If parties reach a settlement agreement and execute a written agreement disposing of the dispute, the agreement is enforceable in the same manner as any other written contract. Tex. Civ. Prac. & Rem. Code Ann. § 154.071(a) (Vernon 2011). After a settlement agreement is accepted, enforcement is by a suit upon the contract, either for breach or for specific performance. Stevens v. Snyder, 874 S.W.2d 241, 243 (Tex. App.—Dallas 1994, writ denied) (“Once a party accepts a settlement offer, he cannot withdraw from the agreement arbitrarily.”). To be entitled to specific performance, an agreement must be valid and enforceable. Abraham Inv. Co. v. Payne Ranch, Inc., 968 S.W.2d 518, 527 (Tex. App.—Amarillo 1998, pet. denied).

Whether an agreement falls within the statute of frauds is a question of law. Fuqua v. Oncor Elec. Delivery Co., 315 S.W.3d 552, 555 (Tex. App.—Eastland 2010, pet. denied). By its express terms, the statute of frauds applies to a contract for the sale of real property. Tex. Bus. & Com. Code Ann. § 26.01(b)(4) (Vernon 2009). We conclude that the settlement agreement at issue in this appeal is subject to the statute of frauds because it relates to the conveyance of real property interests in two material respects. First, it pertains to the conveyance of the “Second Tract” to appellant. Second, it effectively surrenders appellant’s claimed prescriptive easement across appellees’ property. See Fuqua, 315 S.W.3d at 555 (An express easement is an interest in land that is subject to the statute of frauds.).

The conveyance in the settlement agreement that appellant attacks is her relinquishment of the prescriptive easement she claimed in the lawsuit. For a conveyance or contract of sale to meet the requirements of the statute of frauds, it must, insofar as the property description is concerned, furnish within itself or by reference to other identified writings then in existence the means or data by which the particular land to be conveyed may be identified with specific certainty. Jones v. Kelley, 614 S.W.2d 95, 99 (Tex. 1981); Morrow v. Shotwell, 477 S.W.2d 538, 539 (Tex. 1972); Wilson v. Fisher, 188 S.W.2d 150, 152 (Tex. 1945). We direct our attention to the “other writings” exception.

The settlement agreement at issue is a product of the litigation between the parties.

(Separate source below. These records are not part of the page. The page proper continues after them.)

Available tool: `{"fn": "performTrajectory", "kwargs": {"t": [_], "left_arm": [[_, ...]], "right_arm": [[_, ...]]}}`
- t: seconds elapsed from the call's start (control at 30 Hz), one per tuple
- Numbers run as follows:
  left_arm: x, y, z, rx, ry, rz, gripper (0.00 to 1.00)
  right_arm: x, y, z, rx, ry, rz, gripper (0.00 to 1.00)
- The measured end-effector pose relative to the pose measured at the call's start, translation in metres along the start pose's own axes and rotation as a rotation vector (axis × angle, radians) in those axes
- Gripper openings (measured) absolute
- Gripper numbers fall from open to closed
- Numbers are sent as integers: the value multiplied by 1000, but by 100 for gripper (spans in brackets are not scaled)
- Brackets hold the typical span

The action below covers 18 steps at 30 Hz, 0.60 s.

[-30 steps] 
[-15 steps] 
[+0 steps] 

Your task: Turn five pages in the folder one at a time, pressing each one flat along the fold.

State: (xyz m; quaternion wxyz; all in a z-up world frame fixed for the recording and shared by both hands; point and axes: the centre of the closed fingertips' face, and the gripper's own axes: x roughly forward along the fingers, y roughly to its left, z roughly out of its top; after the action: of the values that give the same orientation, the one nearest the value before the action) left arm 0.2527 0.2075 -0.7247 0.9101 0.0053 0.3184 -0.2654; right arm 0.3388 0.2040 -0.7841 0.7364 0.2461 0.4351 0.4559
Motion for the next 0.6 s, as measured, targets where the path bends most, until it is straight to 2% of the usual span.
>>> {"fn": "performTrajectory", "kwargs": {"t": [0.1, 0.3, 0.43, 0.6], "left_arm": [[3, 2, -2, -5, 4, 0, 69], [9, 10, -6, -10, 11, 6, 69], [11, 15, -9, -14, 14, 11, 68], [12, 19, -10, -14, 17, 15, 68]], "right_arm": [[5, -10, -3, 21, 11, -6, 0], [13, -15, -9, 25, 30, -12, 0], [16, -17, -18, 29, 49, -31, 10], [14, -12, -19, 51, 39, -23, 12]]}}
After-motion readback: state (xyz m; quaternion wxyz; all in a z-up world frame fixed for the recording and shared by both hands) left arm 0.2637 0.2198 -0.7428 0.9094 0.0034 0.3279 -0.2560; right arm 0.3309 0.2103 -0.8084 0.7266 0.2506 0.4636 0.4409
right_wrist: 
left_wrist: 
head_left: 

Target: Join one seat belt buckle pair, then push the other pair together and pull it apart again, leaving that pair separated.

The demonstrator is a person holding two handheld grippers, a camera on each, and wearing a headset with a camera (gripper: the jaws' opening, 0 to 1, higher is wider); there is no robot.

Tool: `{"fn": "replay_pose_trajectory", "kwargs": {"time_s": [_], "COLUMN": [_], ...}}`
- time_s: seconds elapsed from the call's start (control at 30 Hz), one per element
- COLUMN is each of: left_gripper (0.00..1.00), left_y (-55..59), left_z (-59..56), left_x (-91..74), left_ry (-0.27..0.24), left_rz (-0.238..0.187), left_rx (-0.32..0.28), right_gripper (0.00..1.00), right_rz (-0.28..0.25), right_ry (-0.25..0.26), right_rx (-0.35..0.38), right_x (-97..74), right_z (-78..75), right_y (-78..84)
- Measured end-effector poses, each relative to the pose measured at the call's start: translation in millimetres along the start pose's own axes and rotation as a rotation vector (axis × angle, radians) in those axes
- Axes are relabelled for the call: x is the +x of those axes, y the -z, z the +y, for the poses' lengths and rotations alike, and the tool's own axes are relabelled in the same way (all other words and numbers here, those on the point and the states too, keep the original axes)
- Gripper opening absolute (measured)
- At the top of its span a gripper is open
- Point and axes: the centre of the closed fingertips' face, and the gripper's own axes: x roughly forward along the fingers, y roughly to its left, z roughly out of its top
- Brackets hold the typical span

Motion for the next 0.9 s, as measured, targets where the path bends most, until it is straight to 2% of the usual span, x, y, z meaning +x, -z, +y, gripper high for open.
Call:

The settlement agreement expressly acknowledges this fact by its opening provision wherein it states, “The matter of Edith Fontenot and William Carver and Michael Hanus and Margaret Hanus was mediated on July 16, 2009, and the parties agreed to the following: . . .” Accordingly, the settlement agreement obviously references the other documents filed in connection with the litigation. These documents include appellant’s pleadings wherein she asserted a prescriptive easement across the tracts owned by appellees. In support of this contention, she attached various deeds to her original petition, including the deed conveying the Hanuses’ property to them and the deed conveying Carver’s property to him. These deeds contained the property descriptions for appellees’ property and appellant’s property. Accordingly, the settlement agreement complied with the statute of frauds because it referenced existing documents that provided the means by which to identify the particular land to be conveyed with specific certainty. Appellant’s two issues on appeal are overruled.

* * *

See: http://www.11thcoa.courts.state.tx.us/opinions/htmlopinion.asp?OpinionId=10218


Outcome: The judgment of the trial court is affirmed.